## Task goal
Exactly as given, write out the lines from the one containing "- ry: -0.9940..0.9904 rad" through the end of the listing, with both ends included and nothing else.

## Dataset content

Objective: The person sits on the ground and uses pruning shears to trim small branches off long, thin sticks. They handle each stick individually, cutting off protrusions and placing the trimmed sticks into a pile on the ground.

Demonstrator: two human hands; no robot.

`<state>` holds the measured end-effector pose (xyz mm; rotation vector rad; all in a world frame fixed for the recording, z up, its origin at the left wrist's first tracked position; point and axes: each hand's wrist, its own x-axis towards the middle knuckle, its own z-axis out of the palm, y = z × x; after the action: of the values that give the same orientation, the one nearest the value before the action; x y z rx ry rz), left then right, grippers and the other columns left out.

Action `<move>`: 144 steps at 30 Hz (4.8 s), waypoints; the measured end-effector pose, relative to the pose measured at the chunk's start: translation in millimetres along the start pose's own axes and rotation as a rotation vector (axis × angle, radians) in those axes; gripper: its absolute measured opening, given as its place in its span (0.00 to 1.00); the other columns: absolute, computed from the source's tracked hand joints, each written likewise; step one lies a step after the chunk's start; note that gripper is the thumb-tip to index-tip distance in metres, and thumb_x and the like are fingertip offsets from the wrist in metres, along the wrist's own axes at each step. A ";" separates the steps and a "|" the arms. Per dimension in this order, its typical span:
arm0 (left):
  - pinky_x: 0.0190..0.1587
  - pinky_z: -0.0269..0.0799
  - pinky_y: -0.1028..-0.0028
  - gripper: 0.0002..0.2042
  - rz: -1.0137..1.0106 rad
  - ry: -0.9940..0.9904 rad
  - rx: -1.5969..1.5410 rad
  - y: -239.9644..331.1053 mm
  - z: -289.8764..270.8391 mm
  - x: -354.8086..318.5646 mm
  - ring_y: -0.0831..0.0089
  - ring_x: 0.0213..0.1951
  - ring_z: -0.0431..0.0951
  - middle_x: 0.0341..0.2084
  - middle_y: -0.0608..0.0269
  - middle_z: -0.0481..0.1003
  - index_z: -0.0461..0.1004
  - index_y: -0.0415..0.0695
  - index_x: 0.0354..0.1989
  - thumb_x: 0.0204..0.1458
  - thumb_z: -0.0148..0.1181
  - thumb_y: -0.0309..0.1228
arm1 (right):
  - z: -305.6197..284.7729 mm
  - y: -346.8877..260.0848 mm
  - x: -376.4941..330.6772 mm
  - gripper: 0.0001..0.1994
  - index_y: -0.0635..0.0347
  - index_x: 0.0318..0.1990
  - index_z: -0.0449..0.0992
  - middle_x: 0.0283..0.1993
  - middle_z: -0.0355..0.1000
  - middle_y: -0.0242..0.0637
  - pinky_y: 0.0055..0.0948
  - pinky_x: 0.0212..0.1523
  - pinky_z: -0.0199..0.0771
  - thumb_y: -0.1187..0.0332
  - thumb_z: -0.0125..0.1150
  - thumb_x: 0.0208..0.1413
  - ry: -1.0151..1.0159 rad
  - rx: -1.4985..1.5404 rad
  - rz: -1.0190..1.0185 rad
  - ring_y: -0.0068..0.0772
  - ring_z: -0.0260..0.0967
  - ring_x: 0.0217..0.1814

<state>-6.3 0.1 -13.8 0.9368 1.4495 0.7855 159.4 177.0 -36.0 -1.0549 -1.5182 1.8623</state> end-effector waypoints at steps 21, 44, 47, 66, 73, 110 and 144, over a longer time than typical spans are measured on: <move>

## The answer
  - ry: -0.9940..0.9904 rad
  - rx: -1.5969..1.5410 rad
  - y: -239.9644..331.1053 mm
  - z: -289.8764..270.8391 mm
  - x: -354.8086..318.5646 mm
  - ring_y: -0.0831..0.0089
  - ring_x: 0.0213..0.1951
  - ring_z: -0.0431..0.0951
  - middle_x: 0.0341..0.2084
  - middle_y: -0.0608..0.0269
  - middle_z: -0.0481..0.1003
  - index_z: -0.0461..0.1004
  - index_y: -0.0415..0.0695
  - index_x: 0.0354..0.1989
  - thumb_x: 0.0204..0.1458
  - thumb_z: -0.0148..0.1181
  - thumb_y: -0.0309..0.1228
arm1 (right):
  - z: -305.6197..284.7729 mm
  - y: -346.8877..260.0848 mm
  - x: -376.4941..330.6772 mm
  - gripper: 0.0001..0.1994
  - index_y: -0.0635..0.0347
  - index_x: 0.0318..0.1990
  - index_z: -0.0449..0.0992
  - middle_x: 0.0283..0.1993
  - middle_z: -0.0355..0.1000
  - middle_y: -0.0242..0.0637
  - pinky_y: 0.0055..0.0948
  - pinky_x: 0.0212..0.1523
  - pinky_z: -0.0199..0.0771
  - thumb_y: -0.1187..0.0332
  - thumb_z: -0.0125..0.1150
  - thumb_x: 0.0208..0.1413
  - ry: -1.0151..1.0159 rad
  - rx: -1.4985..1.5404 rad
  - rz: -1.0190..1.0185 rad
  - ring_y: -0.0068..0.0772
  - ring_z: -0.0260..0.0967
  - ring_x: 0.0217..0.1814

<state>-6.3 0.1 -13.8 0.9368 1.4495 0.7855 159.4 177.0 -36.0 -1.0549 -1.5182 1.8623</state> end-effector waypoints at steps 21, 44, 47, 66, 73, 110 and 144, over a longer time than typical spans are measured on: <move>

The required answer is now complete.